[Exercise requirements]
Only the text of the entries below should be returned, exactly as given, without pictures.

*** Data supplied

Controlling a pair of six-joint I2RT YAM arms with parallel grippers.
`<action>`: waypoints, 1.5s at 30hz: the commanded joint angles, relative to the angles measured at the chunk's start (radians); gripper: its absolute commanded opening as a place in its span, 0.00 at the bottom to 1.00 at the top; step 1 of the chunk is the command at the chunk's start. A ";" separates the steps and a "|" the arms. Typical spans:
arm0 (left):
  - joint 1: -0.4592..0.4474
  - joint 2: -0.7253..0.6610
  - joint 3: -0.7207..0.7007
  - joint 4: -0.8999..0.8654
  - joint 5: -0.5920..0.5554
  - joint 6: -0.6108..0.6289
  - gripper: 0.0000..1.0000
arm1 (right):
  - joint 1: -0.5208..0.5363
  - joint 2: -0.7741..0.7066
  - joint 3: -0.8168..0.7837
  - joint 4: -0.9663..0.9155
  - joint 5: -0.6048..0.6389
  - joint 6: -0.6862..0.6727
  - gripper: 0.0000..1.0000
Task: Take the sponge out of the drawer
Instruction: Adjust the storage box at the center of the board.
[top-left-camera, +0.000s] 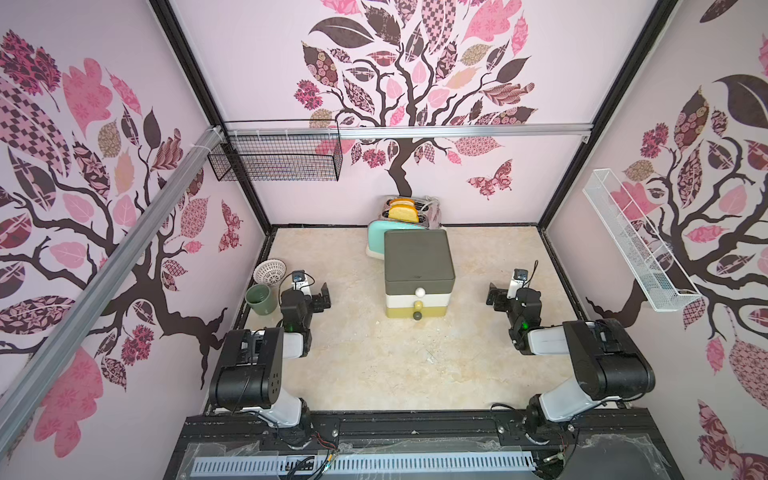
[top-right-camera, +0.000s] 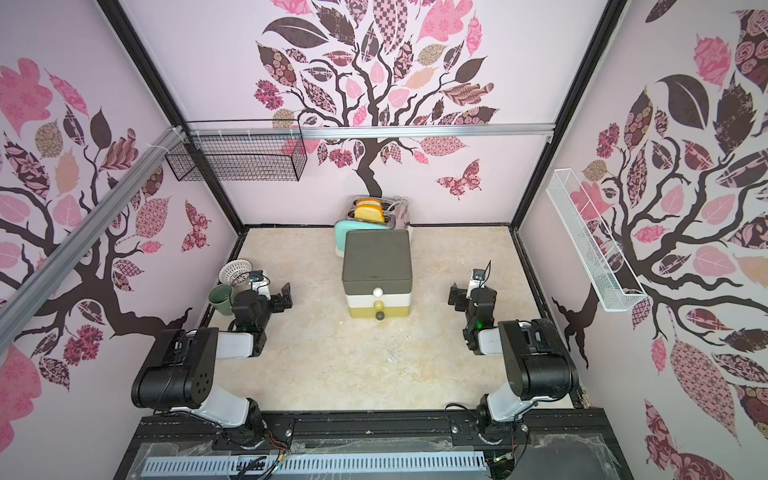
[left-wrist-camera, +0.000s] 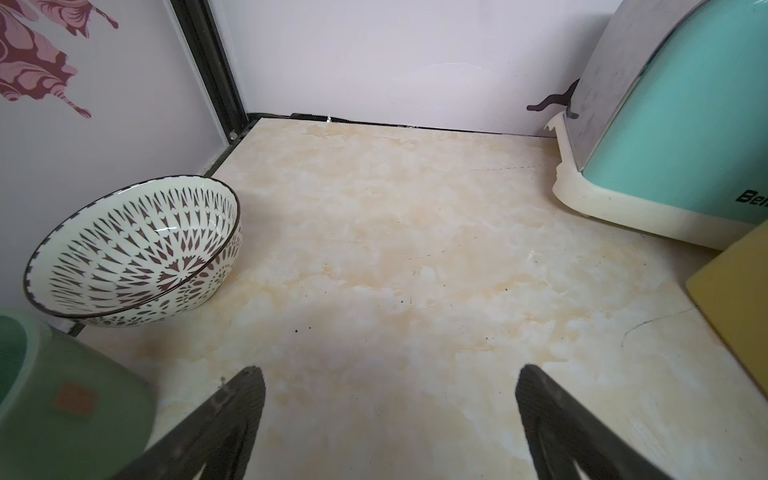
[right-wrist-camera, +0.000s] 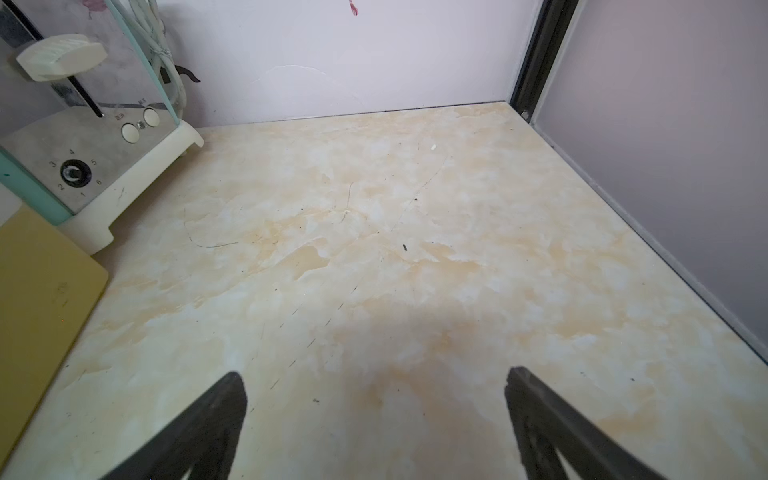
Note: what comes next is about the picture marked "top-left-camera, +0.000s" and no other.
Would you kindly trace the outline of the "three-drawer storage cabinet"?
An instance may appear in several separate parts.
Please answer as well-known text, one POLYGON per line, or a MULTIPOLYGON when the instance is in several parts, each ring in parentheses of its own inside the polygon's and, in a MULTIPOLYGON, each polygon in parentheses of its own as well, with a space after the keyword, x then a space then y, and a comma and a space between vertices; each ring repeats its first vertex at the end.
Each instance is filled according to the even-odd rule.
POLYGON ((444 317, 455 281, 446 230, 392 230, 385 233, 387 317, 414 321, 444 317))

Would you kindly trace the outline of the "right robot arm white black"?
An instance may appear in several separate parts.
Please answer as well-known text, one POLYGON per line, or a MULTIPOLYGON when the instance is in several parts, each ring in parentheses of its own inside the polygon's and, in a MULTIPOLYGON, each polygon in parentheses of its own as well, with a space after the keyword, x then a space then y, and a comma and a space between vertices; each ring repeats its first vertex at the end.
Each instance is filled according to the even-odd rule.
POLYGON ((541 324, 541 293, 489 285, 486 304, 506 314, 514 348, 527 356, 567 356, 573 375, 556 388, 533 396, 522 417, 526 437, 547 442, 540 430, 567 423, 606 402, 641 398, 655 388, 655 374, 624 326, 612 318, 541 324))

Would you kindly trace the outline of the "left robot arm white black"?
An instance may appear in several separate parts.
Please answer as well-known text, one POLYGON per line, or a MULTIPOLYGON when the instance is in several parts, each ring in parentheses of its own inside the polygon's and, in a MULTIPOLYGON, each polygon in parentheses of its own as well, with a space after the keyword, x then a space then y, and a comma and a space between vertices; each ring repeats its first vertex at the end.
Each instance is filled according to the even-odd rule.
POLYGON ((282 386, 283 363, 309 354, 313 315, 331 306, 326 284, 317 294, 292 288, 281 293, 280 325, 228 332, 209 387, 210 412, 255 415, 279 433, 298 435, 301 443, 315 439, 306 401, 282 386))

******

[Solved problem]
Controlling a pair of six-joint I2RT YAM arms with parallel grippers.
`<action>`: waypoints, 1.5s at 30hz: the commanded joint angles, relative to the angles measured at the chunk's start (radians); gripper: its absolute commanded opening as a place in its span, 0.00 at the bottom to 1.00 at the top; step 1 of the chunk is the command at the chunk's start. A ";" separates the steps and a "|" the arms. Typical spans:
arm0 (left):
  - joint 1: -0.4592..0.4474
  - joint 2: -0.7253..0.6610
  - joint 3: -0.7207..0.7007
  - joint 4: -0.8999..0.8654
  - joint 5: -0.5920..0.5554
  - joint 6: -0.6108..0.6289
  - gripper: 0.0000..1.0000
arm1 (right):
  - joint 1: -0.5208..0.5363
  - joint 2: -0.7741..0.7066
  - joint 3: -0.8168..0.7837
  - joint 4: -0.9663..0.9155
  - joint 5: -0.6048..0.6389
  - joint 6: -0.6862..0.6727
  - gripper: 0.0000..1.0000
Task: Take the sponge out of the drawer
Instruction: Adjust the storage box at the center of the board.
[top-left-camera, +0.000s] 
[top-right-camera, +0.000s] 
[left-wrist-camera, +0.000s] 
[right-wrist-camera, +0.000s] 
Note: what comes next is about the picture marked "top-left-camera, +0.000s" and no other.
Would you kindly trace the outline of the "three-drawer storage cabinet"?
An instance may appear in several separate parts.
Please answer as well-known text, one POLYGON per line, or a MULTIPOLYGON when the instance is in several parts, each ring in parentheses of its own inside the polygon's and, in a MULTIPOLYGON, each polygon in parentheses of its own as well, with a space after the keyword, x then a space then y, and a comma and a space between vertices; each ring repeats its first vertex at the end.
Each instance is filled according to the even-odd rule.
POLYGON ((444 317, 455 281, 446 230, 392 230, 385 233, 387 317, 414 321, 444 317))

Would you kindly trace the outline of the "right robot arm white black"?
An instance may appear in several separate parts.
Please answer as well-known text, one POLYGON per line, or a MULTIPOLYGON when the instance is in several parts, each ring in parentheses of its own inside the polygon's and, in a MULTIPOLYGON, each polygon in parentheses of its own as well, with a space after the keyword, x then a space then y, and a comma and a space between vertices; each ring repeats its first vertex at the end.
Each instance is filled according to the even-odd rule.
POLYGON ((541 324, 541 293, 489 285, 486 304, 506 314, 514 348, 527 356, 567 356, 573 375, 556 388, 533 396, 522 417, 526 437, 547 442, 540 430, 567 423, 606 402, 641 398, 655 388, 655 374, 624 326, 612 318, 541 324))

Would you kindly trace the outline of the "left robot arm white black"?
An instance may appear in several separate parts.
Please answer as well-known text, one POLYGON per line, or a MULTIPOLYGON when the instance is in several parts, each ring in parentheses of its own inside the polygon's and, in a MULTIPOLYGON, each polygon in parentheses of its own as well, with a space after the keyword, x then a space then y, and a comma and a space between vertices; each ring repeats its first vertex at the end.
Each instance is filled according to the even-odd rule.
POLYGON ((282 386, 283 363, 309 354, 313 315, 331 306, 326 284, 317 294, 292 288, 281 293, 280 325, 228 332, 209 387, 210 412, 255 415, 279 433, 298 435, 301 443, 315 439, 306 401, 282 386))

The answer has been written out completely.